パリで開催された日本酒コンクール。ワインソムリエに選ばれた今年の日本酒とは

5月23日(月)フランス・パリにて開催された「Kura Master日本酒コンクール2022」において、決勝に進出したトップ16銘柄、各カテゴリーのトップに選出された「審査員賞」5銘柄を含めた受賞酒が公式Webサイトにて公開された。

フランスで選ばれた日本酒についてみてみよう。

審査委員長のグザビエ・チュイザ氏と2022年度の決勝進出TOP16銘柄

年々規模が拡大しているコンクール

Kura Masterとは、フランスの地で行うフランス人のための日本酒コンクールで、2017年から開催されている。今年で6回目となるが、規模は年々拡大しており、これまでで最多となる5部門1,110点(昨年960点)の日本酒が審査に挑んだ。

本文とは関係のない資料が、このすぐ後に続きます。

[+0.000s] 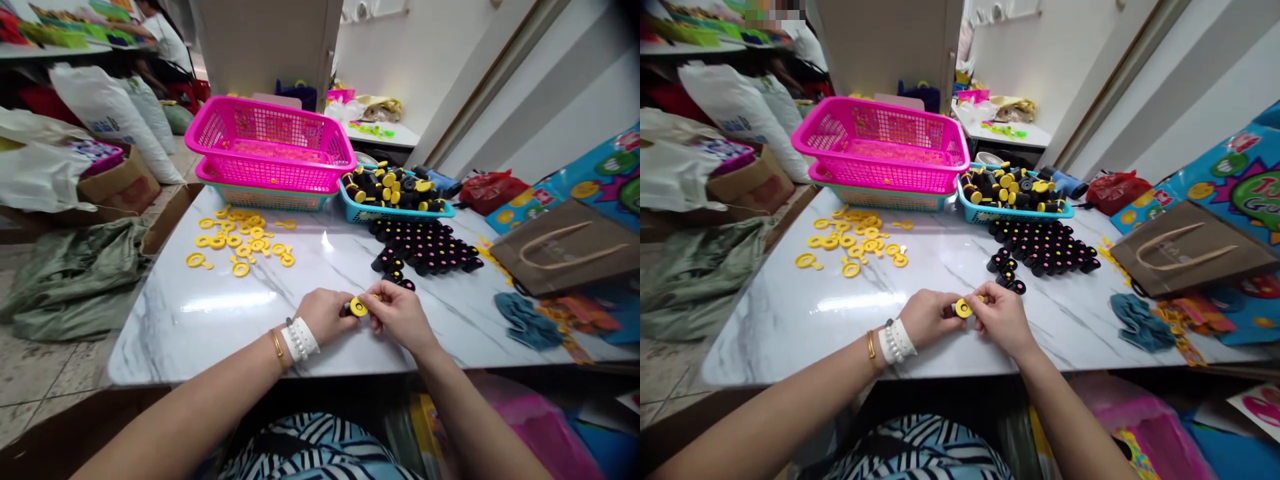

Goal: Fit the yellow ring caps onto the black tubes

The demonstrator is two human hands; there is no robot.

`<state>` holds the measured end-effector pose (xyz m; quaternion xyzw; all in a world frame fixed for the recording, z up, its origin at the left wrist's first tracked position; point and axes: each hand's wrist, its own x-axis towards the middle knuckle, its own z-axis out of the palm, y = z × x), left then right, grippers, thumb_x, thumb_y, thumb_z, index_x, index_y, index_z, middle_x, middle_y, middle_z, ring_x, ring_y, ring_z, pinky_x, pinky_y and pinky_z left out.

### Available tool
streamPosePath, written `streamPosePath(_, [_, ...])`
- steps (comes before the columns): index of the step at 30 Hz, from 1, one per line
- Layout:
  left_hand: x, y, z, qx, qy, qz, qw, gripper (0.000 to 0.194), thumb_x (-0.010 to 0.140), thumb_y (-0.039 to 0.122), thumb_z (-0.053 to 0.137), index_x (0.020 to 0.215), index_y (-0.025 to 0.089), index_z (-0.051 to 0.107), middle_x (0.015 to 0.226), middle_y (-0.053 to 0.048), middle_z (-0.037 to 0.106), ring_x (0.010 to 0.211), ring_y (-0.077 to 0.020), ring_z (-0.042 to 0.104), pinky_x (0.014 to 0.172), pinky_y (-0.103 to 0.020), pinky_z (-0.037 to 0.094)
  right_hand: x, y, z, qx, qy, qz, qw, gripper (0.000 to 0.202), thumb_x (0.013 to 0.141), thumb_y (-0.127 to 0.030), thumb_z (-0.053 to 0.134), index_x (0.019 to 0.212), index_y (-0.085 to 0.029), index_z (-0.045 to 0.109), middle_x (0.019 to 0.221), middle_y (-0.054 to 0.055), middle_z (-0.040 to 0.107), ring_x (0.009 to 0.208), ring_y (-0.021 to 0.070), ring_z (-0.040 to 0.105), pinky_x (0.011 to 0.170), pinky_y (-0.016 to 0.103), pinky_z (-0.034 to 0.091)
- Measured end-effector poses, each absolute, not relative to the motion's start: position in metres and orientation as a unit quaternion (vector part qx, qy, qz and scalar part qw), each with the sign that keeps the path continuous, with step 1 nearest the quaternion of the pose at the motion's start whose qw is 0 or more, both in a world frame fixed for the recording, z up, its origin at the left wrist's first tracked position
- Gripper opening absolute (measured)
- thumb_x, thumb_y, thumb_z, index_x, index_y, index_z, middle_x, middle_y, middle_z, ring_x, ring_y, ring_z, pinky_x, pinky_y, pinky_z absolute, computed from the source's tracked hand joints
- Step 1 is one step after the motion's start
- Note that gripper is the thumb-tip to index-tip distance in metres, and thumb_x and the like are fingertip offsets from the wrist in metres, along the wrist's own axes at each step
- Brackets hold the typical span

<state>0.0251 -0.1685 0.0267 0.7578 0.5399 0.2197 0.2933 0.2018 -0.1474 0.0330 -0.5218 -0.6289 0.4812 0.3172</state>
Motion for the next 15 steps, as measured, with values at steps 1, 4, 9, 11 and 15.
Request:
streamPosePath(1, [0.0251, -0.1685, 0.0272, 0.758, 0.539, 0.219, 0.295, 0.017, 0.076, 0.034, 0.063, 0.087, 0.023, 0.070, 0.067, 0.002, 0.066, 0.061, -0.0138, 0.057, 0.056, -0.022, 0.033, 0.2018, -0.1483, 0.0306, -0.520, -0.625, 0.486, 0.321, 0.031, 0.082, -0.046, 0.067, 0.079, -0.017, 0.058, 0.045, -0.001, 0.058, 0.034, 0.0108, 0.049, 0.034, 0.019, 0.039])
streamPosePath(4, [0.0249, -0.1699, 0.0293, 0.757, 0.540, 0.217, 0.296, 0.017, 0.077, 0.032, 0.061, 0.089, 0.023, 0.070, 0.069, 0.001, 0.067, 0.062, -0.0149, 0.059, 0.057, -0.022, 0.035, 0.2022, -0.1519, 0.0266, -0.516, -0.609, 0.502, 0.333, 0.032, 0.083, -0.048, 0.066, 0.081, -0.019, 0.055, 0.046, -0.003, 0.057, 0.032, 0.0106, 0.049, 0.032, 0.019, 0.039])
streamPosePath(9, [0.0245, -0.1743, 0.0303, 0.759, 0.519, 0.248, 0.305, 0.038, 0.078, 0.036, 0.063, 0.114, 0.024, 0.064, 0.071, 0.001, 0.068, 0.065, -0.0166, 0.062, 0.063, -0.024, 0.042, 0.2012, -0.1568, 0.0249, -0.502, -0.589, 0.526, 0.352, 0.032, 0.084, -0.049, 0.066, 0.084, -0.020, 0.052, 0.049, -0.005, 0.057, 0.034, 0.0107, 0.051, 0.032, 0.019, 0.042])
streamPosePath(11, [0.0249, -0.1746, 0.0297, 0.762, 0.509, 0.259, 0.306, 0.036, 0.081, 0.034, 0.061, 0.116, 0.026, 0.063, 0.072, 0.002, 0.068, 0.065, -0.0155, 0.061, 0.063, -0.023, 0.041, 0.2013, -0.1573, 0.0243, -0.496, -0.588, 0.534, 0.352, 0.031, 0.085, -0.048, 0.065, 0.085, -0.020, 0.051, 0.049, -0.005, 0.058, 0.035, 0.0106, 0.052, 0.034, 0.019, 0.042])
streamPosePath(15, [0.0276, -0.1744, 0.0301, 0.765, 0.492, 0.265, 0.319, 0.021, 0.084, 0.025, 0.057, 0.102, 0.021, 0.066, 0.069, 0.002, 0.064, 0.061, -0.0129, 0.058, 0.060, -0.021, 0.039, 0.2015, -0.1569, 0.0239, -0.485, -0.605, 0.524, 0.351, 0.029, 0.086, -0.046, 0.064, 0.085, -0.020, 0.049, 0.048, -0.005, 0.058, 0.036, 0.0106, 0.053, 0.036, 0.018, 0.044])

審査カテゴリーは、純米酒部門、純米大吟醸酒部門、サケスパークリング部門、生酛(きもと)部門、古酒部門の全5部門で行った。

なお、7月6日(月)に在フランス日本国大使館公邸で行われる「Kura Master 日本酒コンクール2022」授賞式では、プラチナ賞に選出された日本酒の中から、審査委員長のXavier Thuizat(グザビエ・チュイザ)氏が選出した「プレジデント賞」1銘柄を発表する。

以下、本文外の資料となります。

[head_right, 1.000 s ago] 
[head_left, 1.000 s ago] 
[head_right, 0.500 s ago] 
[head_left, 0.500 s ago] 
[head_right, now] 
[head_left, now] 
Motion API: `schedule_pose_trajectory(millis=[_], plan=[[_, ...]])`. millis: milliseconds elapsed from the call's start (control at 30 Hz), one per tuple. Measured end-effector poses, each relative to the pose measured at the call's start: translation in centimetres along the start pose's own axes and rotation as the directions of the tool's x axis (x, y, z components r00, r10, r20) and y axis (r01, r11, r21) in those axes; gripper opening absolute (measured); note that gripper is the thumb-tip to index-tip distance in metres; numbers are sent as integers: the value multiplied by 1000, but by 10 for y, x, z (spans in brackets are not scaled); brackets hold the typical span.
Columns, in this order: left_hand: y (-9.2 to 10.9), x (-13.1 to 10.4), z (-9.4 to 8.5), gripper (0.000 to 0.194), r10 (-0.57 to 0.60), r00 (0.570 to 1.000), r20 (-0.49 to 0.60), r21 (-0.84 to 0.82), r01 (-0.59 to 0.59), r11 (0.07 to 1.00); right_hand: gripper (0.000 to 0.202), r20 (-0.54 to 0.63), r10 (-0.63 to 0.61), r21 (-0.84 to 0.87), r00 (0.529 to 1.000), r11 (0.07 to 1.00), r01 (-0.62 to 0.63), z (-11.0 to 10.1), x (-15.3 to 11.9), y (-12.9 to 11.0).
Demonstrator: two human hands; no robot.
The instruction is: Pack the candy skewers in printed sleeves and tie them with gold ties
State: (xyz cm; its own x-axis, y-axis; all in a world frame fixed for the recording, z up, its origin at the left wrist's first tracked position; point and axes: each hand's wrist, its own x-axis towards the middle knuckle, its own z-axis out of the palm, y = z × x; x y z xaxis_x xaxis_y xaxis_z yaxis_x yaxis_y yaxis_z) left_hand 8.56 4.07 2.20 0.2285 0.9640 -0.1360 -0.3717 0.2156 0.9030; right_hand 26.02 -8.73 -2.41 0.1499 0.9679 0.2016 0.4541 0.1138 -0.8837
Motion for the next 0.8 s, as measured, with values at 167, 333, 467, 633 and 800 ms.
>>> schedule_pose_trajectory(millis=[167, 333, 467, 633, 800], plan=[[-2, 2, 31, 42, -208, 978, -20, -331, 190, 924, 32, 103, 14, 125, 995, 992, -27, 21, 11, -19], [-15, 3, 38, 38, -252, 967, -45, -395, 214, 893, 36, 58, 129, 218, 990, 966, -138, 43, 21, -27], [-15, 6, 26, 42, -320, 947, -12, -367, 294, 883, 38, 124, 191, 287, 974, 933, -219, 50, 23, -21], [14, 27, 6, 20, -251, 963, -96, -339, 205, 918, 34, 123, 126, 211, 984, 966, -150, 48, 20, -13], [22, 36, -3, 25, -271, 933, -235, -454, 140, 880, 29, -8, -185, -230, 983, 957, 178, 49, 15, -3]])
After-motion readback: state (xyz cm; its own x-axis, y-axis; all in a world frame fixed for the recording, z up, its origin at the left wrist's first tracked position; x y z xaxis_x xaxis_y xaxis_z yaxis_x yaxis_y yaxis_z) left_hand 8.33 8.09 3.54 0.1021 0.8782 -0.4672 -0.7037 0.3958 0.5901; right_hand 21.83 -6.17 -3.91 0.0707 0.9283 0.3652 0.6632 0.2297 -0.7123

今年の受賞酒は?日本酒と食のペアリングを評価する新しい賞も

各カテゴリートップの「審査員賞」に輝いた受賞酒

審査員賞に選ばれたのは、純米酒部門では宮城県の一ノ蔵「祥雲金龍 純米吟醸」、純米大吟醸酒部門は栃木県の外池酒造「燦爛 純米大吟醸 夢ささら」、サケ スパークリング部門では富山県の富美菊酒造「羽根屋 スパークリング」が受賞。

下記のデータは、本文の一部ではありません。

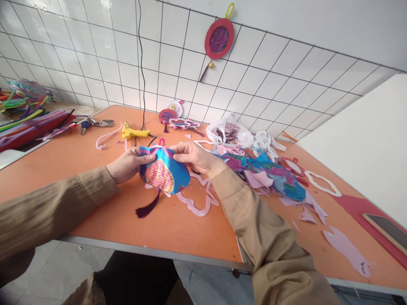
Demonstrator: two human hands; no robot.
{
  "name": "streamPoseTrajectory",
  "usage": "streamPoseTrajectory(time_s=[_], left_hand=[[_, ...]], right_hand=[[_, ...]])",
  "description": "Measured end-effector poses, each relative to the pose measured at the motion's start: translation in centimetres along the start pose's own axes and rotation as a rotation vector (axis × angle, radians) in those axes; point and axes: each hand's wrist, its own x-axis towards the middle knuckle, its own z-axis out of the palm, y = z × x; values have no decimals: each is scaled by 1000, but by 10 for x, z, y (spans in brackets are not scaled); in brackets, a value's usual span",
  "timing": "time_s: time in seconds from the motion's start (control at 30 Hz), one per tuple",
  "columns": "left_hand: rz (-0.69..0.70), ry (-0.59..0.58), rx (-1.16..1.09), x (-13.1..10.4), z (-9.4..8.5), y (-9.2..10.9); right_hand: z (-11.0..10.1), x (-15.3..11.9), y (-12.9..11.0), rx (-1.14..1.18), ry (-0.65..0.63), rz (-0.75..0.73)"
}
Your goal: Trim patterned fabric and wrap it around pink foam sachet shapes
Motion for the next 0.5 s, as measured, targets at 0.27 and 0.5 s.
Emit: streamPoseTrajectory(time_s=[0.27,0.5], left_hand=[[40,70,2,3,-4,-2],[7,82,-23,1,-3,-2]], right_hand=[[-4,-4,-6,-10,7,-3],[18,-2,-8,-297,138,20]])
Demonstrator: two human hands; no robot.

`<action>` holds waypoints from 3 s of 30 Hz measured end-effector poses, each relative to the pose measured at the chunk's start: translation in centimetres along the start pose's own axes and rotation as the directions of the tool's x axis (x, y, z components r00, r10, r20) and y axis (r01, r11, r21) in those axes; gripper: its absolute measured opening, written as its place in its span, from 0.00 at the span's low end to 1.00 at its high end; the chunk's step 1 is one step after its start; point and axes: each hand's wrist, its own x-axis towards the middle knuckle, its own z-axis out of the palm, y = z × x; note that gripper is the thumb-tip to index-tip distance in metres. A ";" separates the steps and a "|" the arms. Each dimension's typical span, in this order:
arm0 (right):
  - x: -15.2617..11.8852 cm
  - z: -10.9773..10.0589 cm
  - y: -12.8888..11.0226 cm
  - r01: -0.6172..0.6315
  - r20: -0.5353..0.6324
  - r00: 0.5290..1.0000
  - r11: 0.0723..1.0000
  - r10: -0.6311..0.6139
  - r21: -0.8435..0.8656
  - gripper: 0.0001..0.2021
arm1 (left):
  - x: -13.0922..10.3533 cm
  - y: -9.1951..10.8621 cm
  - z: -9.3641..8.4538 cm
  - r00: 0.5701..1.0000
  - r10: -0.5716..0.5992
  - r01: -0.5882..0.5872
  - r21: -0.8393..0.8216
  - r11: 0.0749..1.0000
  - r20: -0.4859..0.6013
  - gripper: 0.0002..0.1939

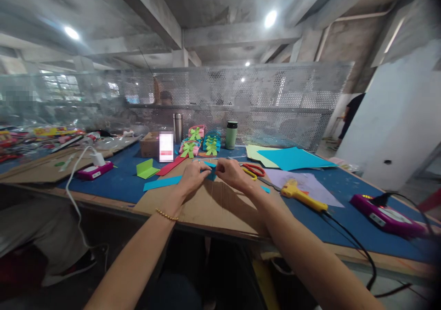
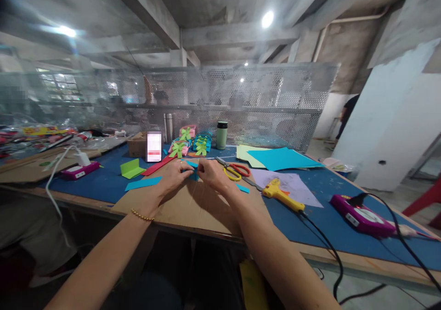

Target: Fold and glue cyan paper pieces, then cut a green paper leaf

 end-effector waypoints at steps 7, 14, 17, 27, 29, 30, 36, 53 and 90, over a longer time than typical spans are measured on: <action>0.1 0.2 0.1 0.001 -0.012 1.000 1.000 0.000 0.003 0.05 | -0.1 0.7 -0.3 1.000 -0.006 0.006 0.045 0.999 -0.015 0.08; 0.0 0.2 0.4 0.019 -0.003 1.000 1.000 -0.019 0.001 0.05 | -0.2 0.6 -0.2 1.000 0.018 -0.020 0.112 0.993 0.014 0.08; 0.0 0.3 0.3 0.029 0.000 1.000 1.000 -0.029 -0.001 0.04 | -0.3 0.7 -0.2 1.000 0.010 -0.013 0.136 0.991 0.020 0.08; 0.0 0.2 -0.2 0.019 0.013 1.000 1.000 -0.019 -0.010 0.04 | -0.3 0.9 -0.3 0.999 0.039 -0.041 0.211 0.977 0.013 0.06; 0.0 0.2 -0.2 0.022 0.015 1.000 1.000 -0.022 -0.006 0.05 | -0.3 0.8 -0.2 0.999 0.042 -0.043 0.231 0.972 0.010 0.06; 0.0 0.2 -0.2 0.023 0.014 1.000 1.000 -0.023 -0.006 0.05 | -0.3 0.8 -0.2 0.999 0.040 -0.041 0.242 0.969 0.009 0.06; 0.0 0.1 -0.2 0.027 0.013 1.000 1.000 -0.027 -0.004 0.06 | -0.2 0.9 -0.2 0.999 0.041 -0.044 0.271 0.962 0.018 0.06; -0.3 -0.2 -0.2 0.037 0.005 0.999 0.999 -0.037 -0.004 0.06 | -0.4 1.0 -0.3 0.998 0.050 -0.054 0.246 0.968 0.022 0.09; -0.1 0.4 0.5 0.075 -0.001 0.997 0.997 -0.075 0.002 0.05 | -0.3 1.4 -0.5 0.999 0.033 -0.038 0.262 0.964 0.024 0.07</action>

また、新設された生酛部門では、秋田県の天寿酒造「生酛仕込純米酒 鳥海山」で、同じく新設された古酒部門では、佐賀県の天山酒造「天山 純米 全麹仕込み 20年熟成」が選ばれている。

フロマージュとのペアリングで選ばれた古酒

今年初の試みとして、日本酒と食のペアリングを評価する「アリアンス ガストロノミー賞(特別賞)」が選出された。

この賞は、今年新設した古酒部門にて2次予選に残ったベスト古酒5銘柄と、フランス国家最高職人章(M.O.F)の資格を持つ、Bernard Mure-Ravaud(ベルナール・ミュールラヴォー)氏が選んだフロマージュとペアリングを行い、フロマージュの味わいを最も引き出す古酒に授与される。

それは、古酒だけでなく日本酒全般とフロマージュのペアリングを知ってもらい、新たな味覚の発見を普及させることを期待したもの。

今回受賞したのは、和歌山県の中野BC「CHOKYU 1997」だった。

過去最高を更新した、フランス向け日本酒の輸出量

フランスでの日本酒市場拡大に関しては下記のグラフを見ても分かる通りで、2021年度の輸出額・輸出量は、過去最高を更新(*)。欧州においては、これまでイギリスが日本酒輸出をけん引していたが、2021年に初めて金額・数量ともにフランスが超える結果となった。

また、昨年5月には、同協会が主催する「ベストソムリエ・オブ・フランス 2020」の決勝戦にて日本酒が初めて出題されるなど、ガストロノミーの分野で影響力の高いソムリエによる、日本酒の啓発活動が成果を見せ始めていると考えられている。

フランスで栄えある賞を受賞した日本酒を味わってみたい。